Architecture advice for CX Agent Studio: Data Store vs. Connectors vs. OpenAPI / MCP?

Hi everyone,

I’m designing a CX Agent Studio assistant that needs to handle two distinct types of knowledge: unstructured policy documents and highly structured, temporal data (like checking if a specific request form is currently active before sharing the link).

I can see three main architectural paths for the structured data component. I would love to hear your pros, cons, and real-world experiences. I really like how simple the Vertex AI Data Store is to set up, but I want to avoid architectural dead-ends, especially since data store imports from Cloud Storage are often one-time operations or require serverless or batch sync.

Here are the three approaches I’m weighing:

1. Pure Data Store Approach

Relying heavily on Vertex AI Search Data Stores for both documents and structured FAQ/tabular data.

  • Pros: Extremely simple to configure and provides native semantic search.

  • Cons: RAG inherently struggles with deterministic logic (like comparing today’s date against a form’s expiration date), and syncing updates isn’t completely automated.

2. Data Store + Cloud SQL / Firestore Integration Connectors

Using the Data Store for unstructured text, but using CX Agent Studio Integration Connectors to talk directly to a Cloud SQL or Firestore database for the structured workflow data.

  • Pros: Allows direct database CRUD operations without needing to build custom middleware .

  • Cons: It tightly couples the agent to the database schema. If a column changes, the tool might break. It also forces the agent to handle the raw data rather than having an API handle the business logic.

3. OpenAPI or Model Context Protocol (MCP) Wrappers

Using a Data Store for unstructured documents, but deploying a middleware API (via OpenAPI) or an MCP server in front of the structured database.

  • Pros: Maximum control. The middleware can execute complex business logic (like date math) securely away from the LLM, returning a strict, validated payload. Furthermore, utilizing an MCP server allows the agent to dynamically discover available tools and schemas.
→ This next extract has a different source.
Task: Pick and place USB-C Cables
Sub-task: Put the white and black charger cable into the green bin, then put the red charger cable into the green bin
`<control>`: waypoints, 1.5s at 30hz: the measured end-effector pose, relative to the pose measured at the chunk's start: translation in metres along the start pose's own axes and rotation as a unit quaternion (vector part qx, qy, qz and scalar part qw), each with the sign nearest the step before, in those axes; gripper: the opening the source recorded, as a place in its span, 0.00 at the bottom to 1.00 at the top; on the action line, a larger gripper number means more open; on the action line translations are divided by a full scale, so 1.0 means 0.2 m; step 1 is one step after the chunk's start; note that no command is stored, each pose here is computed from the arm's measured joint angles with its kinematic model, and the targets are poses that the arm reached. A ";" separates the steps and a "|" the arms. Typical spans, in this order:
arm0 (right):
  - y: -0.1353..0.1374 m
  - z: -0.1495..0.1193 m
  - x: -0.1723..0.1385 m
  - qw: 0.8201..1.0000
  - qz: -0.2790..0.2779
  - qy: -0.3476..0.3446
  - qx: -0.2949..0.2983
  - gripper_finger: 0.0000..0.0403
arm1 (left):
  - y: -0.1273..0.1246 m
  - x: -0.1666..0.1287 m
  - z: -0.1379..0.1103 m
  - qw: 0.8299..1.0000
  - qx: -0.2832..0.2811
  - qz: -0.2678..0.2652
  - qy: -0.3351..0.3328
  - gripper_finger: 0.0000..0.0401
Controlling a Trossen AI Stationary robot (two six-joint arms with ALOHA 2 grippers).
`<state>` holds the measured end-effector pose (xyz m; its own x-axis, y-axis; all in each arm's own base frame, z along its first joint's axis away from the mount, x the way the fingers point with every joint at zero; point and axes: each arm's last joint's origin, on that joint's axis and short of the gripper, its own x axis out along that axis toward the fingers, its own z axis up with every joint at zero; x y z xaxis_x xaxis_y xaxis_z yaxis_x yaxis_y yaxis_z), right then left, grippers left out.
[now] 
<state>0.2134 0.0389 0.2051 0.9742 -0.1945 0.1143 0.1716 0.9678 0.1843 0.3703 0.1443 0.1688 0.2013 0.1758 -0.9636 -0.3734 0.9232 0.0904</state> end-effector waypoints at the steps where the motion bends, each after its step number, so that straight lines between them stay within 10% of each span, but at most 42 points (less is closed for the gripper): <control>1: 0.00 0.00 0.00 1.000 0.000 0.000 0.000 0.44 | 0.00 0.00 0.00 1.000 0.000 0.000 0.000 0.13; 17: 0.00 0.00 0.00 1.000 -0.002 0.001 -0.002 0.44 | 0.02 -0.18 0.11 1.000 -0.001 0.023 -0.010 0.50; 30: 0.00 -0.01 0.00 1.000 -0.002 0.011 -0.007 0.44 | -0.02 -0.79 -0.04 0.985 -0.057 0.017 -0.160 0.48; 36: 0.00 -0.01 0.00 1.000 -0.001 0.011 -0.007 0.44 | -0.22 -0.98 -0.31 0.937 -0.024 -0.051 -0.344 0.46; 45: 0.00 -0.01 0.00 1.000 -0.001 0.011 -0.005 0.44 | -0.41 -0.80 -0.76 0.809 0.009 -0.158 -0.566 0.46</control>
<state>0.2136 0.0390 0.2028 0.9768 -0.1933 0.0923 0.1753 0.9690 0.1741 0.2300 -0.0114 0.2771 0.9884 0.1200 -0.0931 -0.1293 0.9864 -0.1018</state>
  • Cons: Requires deploying, authenticating, and maintaining separate middleware infrastructure (e.g., deploying the API on Cloud Run).

Which approach have you found most reliable in production? Does utilizing OpenAPI or MCP tools provide enough stability and control to justify the extra infrastructure overhead compared to native database connectors?

Thanks in advance for any insights!

I usually like building agents like this around some vector + full-text search in Postgres (CloudSQL). But playing around with Agent Platform Vector Search (Ex Vertex AI), would also be a good idea.

I agree that the Pure Data Store Approach would be a little too limiting.

The CloudSQL approach could become flexible if you take advantage of jsonb columns in Postgres but I think for the data you’re aiming to process, a fixed schema could work just fine.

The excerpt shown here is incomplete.